**WORK TO BE COMPLETED**
Please copy out all lines of the entries that contain the word "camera".

**INFORMATION SHOWN**
======

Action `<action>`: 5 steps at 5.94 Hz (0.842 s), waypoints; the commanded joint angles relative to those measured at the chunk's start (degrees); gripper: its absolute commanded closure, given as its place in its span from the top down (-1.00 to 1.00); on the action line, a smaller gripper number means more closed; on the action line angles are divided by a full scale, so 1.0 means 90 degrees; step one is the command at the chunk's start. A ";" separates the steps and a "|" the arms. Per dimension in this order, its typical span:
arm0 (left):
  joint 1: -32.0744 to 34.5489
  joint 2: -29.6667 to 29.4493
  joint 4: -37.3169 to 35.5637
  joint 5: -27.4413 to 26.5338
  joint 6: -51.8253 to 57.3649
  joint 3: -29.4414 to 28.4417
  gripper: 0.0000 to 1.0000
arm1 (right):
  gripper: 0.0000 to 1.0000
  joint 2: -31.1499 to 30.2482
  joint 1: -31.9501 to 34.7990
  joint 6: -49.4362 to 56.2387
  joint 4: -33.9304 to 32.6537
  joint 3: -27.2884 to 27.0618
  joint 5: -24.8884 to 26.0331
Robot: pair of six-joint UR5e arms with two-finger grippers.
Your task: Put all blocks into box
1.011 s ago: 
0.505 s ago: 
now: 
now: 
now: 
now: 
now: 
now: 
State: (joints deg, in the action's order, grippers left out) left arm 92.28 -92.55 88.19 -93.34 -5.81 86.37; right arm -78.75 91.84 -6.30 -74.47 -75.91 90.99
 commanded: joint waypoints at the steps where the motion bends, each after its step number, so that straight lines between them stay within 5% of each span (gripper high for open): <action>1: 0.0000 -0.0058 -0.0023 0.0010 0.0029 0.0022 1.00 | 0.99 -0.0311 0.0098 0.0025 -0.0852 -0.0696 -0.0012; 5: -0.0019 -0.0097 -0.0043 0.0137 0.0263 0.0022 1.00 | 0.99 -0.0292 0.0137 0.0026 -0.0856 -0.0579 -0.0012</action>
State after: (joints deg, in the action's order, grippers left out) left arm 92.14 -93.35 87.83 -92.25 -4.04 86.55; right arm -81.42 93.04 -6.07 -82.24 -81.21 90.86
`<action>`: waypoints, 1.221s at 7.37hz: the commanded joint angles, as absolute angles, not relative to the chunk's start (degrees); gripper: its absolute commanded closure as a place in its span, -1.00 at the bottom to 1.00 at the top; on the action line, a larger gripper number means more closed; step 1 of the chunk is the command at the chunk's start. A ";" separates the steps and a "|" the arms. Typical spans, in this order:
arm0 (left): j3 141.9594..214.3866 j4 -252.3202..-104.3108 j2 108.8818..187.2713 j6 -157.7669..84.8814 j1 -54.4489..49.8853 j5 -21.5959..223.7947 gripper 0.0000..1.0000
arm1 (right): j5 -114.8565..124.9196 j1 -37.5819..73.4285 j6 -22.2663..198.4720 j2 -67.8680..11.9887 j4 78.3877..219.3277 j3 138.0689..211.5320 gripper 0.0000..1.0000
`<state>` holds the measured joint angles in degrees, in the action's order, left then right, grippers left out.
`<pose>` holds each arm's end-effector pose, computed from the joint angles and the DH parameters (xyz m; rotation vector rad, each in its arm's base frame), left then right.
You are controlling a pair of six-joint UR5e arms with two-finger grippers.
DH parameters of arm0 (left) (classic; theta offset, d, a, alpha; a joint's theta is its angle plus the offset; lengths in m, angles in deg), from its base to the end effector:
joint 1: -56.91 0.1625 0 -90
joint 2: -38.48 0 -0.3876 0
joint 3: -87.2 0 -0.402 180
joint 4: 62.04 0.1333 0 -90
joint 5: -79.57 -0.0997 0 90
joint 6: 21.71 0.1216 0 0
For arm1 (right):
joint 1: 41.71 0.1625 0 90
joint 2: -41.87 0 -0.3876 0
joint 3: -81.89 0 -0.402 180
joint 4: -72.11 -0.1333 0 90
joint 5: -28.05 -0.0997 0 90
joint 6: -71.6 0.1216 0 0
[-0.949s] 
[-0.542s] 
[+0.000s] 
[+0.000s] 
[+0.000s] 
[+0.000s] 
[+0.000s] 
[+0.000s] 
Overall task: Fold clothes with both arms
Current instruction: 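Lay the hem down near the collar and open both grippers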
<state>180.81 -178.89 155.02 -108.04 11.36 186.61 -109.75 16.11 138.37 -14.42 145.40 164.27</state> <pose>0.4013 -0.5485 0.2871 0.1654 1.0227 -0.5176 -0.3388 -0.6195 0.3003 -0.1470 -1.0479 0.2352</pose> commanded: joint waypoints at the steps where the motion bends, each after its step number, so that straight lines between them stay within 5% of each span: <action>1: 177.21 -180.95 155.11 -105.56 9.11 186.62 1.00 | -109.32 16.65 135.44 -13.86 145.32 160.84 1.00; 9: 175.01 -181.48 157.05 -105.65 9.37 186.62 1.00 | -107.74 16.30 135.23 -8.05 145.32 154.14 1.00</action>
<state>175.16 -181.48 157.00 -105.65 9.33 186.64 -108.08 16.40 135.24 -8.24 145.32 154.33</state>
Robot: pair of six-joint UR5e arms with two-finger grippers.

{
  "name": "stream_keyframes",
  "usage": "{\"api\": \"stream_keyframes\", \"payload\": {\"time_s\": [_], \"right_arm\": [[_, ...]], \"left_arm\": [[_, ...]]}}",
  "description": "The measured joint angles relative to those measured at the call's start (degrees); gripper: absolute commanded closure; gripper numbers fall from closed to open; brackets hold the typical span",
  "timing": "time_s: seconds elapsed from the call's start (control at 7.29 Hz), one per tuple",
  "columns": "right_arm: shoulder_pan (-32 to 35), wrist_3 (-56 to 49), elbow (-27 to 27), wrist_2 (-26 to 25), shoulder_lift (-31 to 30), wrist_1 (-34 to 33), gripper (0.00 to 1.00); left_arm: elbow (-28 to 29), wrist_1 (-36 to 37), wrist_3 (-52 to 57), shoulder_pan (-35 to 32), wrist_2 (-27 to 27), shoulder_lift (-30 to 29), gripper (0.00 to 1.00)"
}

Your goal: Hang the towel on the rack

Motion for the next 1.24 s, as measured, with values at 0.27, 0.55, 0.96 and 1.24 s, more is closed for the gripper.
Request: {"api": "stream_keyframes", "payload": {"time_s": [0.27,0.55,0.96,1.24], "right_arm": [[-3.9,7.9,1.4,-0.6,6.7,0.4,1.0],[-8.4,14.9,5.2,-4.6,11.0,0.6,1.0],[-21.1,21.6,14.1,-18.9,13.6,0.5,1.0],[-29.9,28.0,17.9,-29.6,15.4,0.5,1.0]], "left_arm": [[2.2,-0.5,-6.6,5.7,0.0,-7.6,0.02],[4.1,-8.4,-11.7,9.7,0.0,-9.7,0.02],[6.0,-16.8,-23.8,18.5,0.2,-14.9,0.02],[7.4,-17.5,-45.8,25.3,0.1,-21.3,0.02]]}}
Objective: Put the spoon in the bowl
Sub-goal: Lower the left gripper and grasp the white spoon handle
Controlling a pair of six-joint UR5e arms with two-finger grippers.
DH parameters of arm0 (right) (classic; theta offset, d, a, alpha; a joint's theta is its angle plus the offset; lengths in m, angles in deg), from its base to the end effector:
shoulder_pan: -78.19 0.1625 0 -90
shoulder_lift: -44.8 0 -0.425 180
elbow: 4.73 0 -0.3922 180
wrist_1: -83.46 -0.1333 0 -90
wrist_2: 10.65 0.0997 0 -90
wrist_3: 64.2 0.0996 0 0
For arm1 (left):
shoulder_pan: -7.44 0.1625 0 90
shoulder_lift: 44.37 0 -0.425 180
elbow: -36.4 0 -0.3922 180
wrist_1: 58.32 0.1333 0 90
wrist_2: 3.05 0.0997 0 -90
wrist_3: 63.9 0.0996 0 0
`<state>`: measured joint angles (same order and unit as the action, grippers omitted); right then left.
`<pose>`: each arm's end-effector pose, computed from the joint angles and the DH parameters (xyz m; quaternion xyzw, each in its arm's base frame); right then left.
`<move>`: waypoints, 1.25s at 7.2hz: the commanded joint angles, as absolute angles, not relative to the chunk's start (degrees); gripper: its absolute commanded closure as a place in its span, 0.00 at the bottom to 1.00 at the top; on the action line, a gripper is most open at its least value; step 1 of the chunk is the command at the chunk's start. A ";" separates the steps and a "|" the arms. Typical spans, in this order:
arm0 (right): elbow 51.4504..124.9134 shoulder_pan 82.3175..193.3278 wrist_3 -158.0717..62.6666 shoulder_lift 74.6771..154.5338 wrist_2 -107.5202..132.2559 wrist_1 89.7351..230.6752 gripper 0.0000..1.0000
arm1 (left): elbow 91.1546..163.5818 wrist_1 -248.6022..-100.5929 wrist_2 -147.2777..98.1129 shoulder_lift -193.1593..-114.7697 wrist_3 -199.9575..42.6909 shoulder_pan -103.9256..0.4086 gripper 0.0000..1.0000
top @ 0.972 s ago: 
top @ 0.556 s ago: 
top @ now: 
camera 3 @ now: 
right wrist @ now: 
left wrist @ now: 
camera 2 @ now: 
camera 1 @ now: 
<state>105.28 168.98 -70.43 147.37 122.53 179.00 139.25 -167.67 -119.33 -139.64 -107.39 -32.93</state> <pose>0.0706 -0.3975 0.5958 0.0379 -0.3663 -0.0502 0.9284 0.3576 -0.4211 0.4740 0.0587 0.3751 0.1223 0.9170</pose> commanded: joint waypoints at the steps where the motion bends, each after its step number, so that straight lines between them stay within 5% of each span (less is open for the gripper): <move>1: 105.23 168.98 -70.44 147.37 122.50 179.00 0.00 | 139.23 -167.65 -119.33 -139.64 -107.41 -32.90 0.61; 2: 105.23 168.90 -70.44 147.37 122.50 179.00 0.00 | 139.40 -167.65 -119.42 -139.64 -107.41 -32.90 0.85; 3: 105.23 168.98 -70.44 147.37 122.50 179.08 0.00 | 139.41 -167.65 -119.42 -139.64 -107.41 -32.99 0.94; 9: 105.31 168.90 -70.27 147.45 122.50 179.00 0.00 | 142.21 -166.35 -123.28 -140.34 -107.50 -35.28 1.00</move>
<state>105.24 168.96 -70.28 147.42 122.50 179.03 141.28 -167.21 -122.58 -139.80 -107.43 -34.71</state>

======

**RESULT**
camera 3 @ now: 
camera 2 @ now: 
camera 1 @ now: 

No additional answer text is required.